Proposition 207 allows only the existing 130 vertically integrated medical cannabis companies and 26 new social equity businesses to make up Arizona's whole plant-touching cannabis business industry. Voters like the medical cannabis market and how the cannabis business functions. Stacy Pearson from the Smart and Safe campaign says that voters in the upcoming election like the footprint. The voters, in her opinion, were not freaked out.

The existing businesses, including Harvest Health & Recreation and Curaleaf, are poised to reap a significant windfall with the ballot measure's passing because they will get the advantage of taking the first crack at recreational licenses. Currently, both of the MSOs are among the campaign's biggest funders.


If a miracle approves Prop 207, Stacy Pearson projects that Arizona could, with recreational and medical cannabis businesses, become close to a 2-billion-dollar cannabis business market. If approved, Prop 207 could see recreational cannabis business sales in the first-year total around 400 million dollars, and by the year 2024, those numbers are expected to reach 760 million dollars.

Prop 207, also named the Arizona Smart and Safe Act, would allow the rule-making being decided by the state's Department of Health Services, which is already in control of overseeing medical cannabis.
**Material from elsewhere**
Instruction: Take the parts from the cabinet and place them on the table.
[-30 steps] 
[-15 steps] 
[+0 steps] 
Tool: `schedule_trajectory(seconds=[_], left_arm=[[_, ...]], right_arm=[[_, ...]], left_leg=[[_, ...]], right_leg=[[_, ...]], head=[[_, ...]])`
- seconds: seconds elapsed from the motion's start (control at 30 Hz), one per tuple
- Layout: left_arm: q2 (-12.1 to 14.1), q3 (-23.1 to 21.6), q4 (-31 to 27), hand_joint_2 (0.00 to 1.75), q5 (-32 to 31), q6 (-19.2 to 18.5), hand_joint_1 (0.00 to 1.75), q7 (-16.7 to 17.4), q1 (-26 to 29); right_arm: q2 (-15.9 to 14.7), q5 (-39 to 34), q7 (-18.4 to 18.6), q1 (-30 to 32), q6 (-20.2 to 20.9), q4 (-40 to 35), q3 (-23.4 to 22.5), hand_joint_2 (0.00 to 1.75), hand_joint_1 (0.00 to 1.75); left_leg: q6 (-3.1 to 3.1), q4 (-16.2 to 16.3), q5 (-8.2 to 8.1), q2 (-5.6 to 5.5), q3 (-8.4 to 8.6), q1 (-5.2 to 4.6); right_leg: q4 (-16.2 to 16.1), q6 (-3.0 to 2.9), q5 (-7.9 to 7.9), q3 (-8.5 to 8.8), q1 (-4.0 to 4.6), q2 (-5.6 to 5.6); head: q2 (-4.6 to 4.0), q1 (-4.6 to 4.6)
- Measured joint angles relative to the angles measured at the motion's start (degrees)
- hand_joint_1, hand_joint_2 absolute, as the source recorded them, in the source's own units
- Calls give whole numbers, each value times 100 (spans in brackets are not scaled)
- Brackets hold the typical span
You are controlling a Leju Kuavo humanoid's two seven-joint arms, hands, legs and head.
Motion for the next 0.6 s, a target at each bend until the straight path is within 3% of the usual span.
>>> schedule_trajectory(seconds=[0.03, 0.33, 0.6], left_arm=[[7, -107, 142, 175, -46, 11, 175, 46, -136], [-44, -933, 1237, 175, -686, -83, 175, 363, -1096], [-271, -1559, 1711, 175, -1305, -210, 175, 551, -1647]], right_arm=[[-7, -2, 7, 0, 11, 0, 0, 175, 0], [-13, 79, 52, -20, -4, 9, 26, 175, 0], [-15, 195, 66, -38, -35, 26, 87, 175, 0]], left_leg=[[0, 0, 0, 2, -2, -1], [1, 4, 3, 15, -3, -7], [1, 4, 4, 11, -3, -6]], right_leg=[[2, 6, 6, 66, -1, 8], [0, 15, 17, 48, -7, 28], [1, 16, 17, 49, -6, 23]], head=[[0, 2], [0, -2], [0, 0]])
There are, however, specific parameters that need to be followed.

  • Prop 207 requires one vertically integrated cannabis company for every ten pharmacies.

  • The addition of adult-use cannabis business licenses can be issued in any county with fewer than two existing MMJ operators.

  • The number of issued licenses would not be carved in stone. Instead, the number of permits would be in relation to the number of pharmacies that operate in Arizona while taking into consideration the locations of pre-existing MML businesses.

  • The number of cannabis licenses approved will depend on the state's headcount.

  • Many rural MMJ license holders have relocated to more urban areas to take advantage of the larger population cities such as Phoenix and the suburbs.

  • There are opportunities for entrepreneurs to work with license holders, either as growers or manufacturers. This would come to light due to the fact that each business permit is allowed to have one retail location, one cultivation operation, and one manufacturing kitchen. However, the three operations would not be required to be housed in the same location or be run by the same business.

    They would, however, need to all be tied to the same cannabis business permit. Another opportunity for the initiative's key business aspects would allow what are currently not-for-profit MMJ cannabis businesses to convert to for-profit entities.

    Final words

    November 3rd is the date that Pearson is looking forward to as it’s when the upbeat campaign heads into the election, and she believes that it will pass. The time is fast approaching, and cannabis activists in Arizona have their calendars marked to ensure they don’t miss it.